Kielipankki – The Language Bank of Finland is a service for researchers using language resources. Maija Saviniemi, a university lecturer at the University of Oulu tells us about how she makes use of the resource Iijoki, the University of Oulu Päätalo collection, Kielipankki Korp version in her research.
I am Maija Saviniemi, university lecturer from Oulu, and a researcher in the Finnish language. I defended my doctoral thesis in 2015 on the area of language planning discourses, and my research interests include different sociolinguistic topics.
Before describing the topic, I would like to pay attention to the path in arriving to the present situation. Already during my doctoral dissertation research I found myself thinking about how many different approaches electronic data could open, starting from learning to know the nature of the data, and then particularly in the analysis phase. A couple of years ago, when writing the history of our subject, I spent some time learning about the creation of the Oulu corpus dating from 1967 onwards, which set me into thinking how I could promote the research traditions of making use of electronic resources in our department. A year ago, Sari Keskimaa defended her doctoral thesis at the University of Oulu on Kalle Päätalo’s Iijoki collection as a linguistic biography.

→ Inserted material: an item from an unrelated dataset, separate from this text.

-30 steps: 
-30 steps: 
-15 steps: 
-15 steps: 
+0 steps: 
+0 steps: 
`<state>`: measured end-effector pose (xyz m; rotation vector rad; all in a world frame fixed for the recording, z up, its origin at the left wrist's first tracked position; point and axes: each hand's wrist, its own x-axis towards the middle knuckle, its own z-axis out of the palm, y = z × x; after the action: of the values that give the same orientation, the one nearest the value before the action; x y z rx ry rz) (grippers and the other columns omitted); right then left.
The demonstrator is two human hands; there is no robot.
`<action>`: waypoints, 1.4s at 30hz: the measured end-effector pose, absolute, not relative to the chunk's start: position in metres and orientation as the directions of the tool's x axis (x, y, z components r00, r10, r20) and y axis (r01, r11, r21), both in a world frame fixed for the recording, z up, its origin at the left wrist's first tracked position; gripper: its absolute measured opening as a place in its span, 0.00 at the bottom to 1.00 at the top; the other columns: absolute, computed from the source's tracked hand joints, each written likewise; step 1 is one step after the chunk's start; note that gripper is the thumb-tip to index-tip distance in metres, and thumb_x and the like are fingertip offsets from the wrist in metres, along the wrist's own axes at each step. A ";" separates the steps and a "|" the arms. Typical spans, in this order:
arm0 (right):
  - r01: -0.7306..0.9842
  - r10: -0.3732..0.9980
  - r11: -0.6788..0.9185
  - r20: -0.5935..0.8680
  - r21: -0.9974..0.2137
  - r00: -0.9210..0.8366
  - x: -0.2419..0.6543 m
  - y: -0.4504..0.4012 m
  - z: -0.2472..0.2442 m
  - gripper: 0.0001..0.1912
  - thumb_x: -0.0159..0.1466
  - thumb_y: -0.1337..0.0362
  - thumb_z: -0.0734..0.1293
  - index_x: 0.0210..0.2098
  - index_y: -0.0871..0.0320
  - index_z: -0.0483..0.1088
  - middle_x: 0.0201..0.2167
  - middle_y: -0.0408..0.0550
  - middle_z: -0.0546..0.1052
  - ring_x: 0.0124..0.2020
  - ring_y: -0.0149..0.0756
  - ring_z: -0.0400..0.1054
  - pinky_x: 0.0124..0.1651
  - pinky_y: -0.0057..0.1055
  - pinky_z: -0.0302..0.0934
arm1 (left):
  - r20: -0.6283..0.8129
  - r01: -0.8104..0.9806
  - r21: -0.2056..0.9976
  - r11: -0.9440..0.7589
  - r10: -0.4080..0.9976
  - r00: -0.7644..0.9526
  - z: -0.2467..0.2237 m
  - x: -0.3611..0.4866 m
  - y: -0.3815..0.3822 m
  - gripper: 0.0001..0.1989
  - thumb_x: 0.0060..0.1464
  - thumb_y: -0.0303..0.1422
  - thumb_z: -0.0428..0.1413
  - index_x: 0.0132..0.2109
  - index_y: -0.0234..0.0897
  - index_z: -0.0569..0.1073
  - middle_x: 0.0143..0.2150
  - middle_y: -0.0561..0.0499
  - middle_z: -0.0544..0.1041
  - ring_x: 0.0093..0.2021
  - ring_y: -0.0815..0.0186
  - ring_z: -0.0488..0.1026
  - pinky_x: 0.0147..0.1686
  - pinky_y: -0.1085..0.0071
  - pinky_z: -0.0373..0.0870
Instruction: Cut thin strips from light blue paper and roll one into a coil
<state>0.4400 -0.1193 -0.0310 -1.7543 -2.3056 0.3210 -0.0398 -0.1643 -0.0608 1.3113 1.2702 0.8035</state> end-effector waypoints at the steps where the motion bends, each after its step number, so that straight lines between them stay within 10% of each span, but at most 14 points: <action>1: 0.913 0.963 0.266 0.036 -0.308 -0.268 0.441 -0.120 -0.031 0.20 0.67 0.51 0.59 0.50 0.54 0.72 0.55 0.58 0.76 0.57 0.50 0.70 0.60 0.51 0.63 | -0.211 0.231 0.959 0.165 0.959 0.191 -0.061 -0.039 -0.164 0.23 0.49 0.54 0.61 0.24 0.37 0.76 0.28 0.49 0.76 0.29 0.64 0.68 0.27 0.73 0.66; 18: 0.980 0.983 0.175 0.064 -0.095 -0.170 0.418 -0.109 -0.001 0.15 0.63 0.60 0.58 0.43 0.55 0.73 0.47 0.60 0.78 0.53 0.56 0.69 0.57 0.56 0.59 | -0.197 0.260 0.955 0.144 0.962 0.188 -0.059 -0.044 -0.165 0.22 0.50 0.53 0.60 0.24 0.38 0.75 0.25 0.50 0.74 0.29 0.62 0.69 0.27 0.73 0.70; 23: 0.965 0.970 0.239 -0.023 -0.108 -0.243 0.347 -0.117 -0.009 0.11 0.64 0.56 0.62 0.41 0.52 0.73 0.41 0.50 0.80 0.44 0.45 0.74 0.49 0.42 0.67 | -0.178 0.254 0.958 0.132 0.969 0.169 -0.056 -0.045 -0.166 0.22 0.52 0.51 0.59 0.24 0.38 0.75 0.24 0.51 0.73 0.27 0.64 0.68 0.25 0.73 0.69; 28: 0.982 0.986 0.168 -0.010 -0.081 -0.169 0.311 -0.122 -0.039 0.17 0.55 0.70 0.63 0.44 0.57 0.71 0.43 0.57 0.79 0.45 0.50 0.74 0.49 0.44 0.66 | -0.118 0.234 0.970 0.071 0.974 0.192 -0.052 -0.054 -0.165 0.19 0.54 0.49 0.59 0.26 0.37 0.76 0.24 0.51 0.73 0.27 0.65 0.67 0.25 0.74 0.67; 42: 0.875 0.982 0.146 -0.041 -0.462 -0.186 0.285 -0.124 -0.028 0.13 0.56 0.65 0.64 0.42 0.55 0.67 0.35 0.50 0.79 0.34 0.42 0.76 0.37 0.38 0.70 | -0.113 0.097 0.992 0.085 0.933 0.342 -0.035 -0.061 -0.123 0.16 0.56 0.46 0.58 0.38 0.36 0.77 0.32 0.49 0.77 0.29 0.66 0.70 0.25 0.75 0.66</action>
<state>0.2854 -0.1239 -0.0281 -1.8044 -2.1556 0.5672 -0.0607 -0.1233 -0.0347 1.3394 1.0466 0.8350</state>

Actually, these three originally independent facts had somehow intertwined in my mind so that I found myself suggesting both to the Language Bank of Finland team and the right holders of Kalle Päätalo’s works to publish the whole Iijoki series as an electronic corpus. The Language Bank was immediately onboard. Also both the author’s family and Gummerus Publishers adopted a positive view to the project from the very beginning, and since Gummerus had published the 26 novels that form the Iijoki series as e-books already, processing the data into electronic format had in practice already been completed. Iijoki, University of Oulu Päätalo Collection was published just before the 100th anniversary of the author in November 2019.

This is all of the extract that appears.